By Marlyn Press & Roslyn Haber
Jews are commanded to teach their children about the Exodus from Egypt as though we are still living through it. Though many children know the story of Passover, there is always more we can teach about the meaning behind it and the rituals and customs of the holiday.
Here are some suggestions you can use to engage children in the Passover holiday and provide a more meaningful experience for them.
(1) Word power is the effective use of words and ability to read and write, helping children to better understand concepts. Children can make up a play about the holiday using the vocabulary and objects used during the Seder. Encourage them to try to write a manual describing the steps in the Seder or write their own answers to the Four Questions. In addition, reading books and articles about the holiday and how people around the word celebrate it will provide a richer understanding of Passover.

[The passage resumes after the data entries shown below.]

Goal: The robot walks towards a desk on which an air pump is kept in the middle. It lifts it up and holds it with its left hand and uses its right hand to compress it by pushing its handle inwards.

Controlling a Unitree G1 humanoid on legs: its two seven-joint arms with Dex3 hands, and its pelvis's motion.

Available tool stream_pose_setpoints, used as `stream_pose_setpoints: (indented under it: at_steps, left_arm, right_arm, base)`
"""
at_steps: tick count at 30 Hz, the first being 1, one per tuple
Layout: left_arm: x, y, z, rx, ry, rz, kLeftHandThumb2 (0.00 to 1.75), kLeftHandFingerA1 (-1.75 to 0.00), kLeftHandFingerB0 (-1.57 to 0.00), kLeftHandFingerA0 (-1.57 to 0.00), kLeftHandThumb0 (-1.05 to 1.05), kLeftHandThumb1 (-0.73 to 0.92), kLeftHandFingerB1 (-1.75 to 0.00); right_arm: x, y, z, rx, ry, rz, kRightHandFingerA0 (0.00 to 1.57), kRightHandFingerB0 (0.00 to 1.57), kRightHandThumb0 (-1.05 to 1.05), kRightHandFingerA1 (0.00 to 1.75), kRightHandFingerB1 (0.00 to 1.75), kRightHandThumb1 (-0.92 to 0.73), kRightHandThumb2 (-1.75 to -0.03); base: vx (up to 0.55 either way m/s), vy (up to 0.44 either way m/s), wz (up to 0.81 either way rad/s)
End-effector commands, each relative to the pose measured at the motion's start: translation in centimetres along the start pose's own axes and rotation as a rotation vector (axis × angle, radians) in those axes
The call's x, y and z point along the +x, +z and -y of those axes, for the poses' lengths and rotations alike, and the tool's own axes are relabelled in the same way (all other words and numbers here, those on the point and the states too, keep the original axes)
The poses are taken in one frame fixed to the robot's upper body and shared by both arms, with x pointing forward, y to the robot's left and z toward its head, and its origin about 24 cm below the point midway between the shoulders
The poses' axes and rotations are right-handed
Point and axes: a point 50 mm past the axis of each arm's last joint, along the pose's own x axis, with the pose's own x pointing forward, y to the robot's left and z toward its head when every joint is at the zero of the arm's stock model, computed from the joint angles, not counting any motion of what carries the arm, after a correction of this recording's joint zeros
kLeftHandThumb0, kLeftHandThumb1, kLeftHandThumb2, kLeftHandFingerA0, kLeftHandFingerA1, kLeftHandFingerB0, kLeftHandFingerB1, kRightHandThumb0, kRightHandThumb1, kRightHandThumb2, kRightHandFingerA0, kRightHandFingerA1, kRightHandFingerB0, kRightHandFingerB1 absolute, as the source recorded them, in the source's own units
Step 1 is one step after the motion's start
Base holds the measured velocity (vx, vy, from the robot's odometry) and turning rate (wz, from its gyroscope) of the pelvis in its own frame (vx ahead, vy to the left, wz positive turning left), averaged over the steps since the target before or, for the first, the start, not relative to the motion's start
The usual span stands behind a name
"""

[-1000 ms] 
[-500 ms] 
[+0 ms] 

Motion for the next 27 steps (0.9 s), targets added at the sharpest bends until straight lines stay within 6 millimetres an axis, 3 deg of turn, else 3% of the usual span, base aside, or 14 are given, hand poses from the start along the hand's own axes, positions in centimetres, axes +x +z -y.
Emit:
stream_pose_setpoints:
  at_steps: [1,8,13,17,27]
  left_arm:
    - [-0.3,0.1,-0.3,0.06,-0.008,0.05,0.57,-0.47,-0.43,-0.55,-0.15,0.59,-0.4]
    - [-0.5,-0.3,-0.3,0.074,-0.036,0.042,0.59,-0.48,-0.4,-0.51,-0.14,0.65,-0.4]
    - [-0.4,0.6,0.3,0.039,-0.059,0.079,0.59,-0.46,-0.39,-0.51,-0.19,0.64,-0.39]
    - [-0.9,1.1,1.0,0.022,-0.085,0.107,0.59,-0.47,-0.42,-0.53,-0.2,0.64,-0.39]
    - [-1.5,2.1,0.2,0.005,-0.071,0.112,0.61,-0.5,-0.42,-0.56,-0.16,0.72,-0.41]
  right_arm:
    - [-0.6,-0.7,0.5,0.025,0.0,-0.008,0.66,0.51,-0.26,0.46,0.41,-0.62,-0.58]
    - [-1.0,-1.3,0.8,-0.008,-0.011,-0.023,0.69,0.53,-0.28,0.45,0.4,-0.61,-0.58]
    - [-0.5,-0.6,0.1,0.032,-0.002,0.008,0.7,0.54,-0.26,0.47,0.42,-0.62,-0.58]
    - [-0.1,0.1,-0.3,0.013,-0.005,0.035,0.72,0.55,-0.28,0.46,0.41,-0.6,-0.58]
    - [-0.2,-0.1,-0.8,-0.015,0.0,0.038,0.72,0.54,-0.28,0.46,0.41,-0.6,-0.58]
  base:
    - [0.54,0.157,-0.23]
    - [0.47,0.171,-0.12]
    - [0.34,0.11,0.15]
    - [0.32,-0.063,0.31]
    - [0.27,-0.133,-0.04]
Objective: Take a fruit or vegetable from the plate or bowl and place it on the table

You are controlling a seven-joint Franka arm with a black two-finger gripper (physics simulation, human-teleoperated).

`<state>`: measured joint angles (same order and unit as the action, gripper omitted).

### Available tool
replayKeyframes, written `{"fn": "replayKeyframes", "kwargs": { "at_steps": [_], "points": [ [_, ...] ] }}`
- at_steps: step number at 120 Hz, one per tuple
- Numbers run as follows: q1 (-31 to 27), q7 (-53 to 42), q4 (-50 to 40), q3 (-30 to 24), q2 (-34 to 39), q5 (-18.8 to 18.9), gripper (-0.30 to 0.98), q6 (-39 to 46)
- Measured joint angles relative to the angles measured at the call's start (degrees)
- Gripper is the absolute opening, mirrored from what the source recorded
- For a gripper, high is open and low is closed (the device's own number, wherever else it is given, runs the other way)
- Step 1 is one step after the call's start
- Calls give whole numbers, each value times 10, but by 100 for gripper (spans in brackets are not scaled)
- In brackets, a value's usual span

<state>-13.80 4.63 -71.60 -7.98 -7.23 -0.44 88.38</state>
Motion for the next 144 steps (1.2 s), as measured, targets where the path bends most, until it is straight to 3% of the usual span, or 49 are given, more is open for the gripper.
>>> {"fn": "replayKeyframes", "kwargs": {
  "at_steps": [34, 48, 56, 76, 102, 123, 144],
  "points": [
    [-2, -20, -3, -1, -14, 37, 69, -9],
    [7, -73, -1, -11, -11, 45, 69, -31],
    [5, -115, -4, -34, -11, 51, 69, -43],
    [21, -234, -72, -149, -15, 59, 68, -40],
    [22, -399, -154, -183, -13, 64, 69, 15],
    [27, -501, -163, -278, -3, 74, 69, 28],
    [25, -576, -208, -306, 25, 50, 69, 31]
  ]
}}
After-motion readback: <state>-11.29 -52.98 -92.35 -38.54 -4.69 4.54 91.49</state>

(2) Other creative ideas include making up dances or using hand/finger plays to follow along with the Seder. Let children create various types of art projects including Seder plates, cups, and pictures depicting the Exodus story or the Seder.
(3) Is there anyone who does not love music? Adding music to any event only enhances it. Music fits right in to the Seder celebration. Children can learn the melodies to the songs that are sung during the Seder.
(4) Older children may want a more practical learning experience. They can solve some of the mathematical problems regarding the number of plagues listed in the Haggadah and how many plagues different rabbis proposed. Younger children can use the plagues to count from 1 to 10.
(5) Experience emotions related to Passover. Parents can explain to children how the Jews must have felt leaving their longtime home. If appropriate, have children make connections between any moves they have experienced and the Exodus itself. We hope to develop in children the understanding that Jews are living through the same Exodus today as the one that happened years ago. Discuss with them how they would feel about such an event in their lives. What types of feelings did the Jews have? What would be their fears and hopes for the future?
(6) Finally, we can engage children with questions about the wonders of nature. This will develop understanding of our world and the natural wonders around us. How did the Jews survive in the climate of the desert? How was it different from the climate of either Egypt or today’s Israel? What are some of the supernatural events that happened in the desert?
The more children understand what is going on at the Seder, the more engaged they will be. Try to use some of these ideas to provide them with a more meaningful experience.
A happy, healthy, and kosher Passover to all!
Marlyn Press, Ed.D., and Roslyn Haber, Ed.D., are associate professors at the Touro College Graduate School of Education.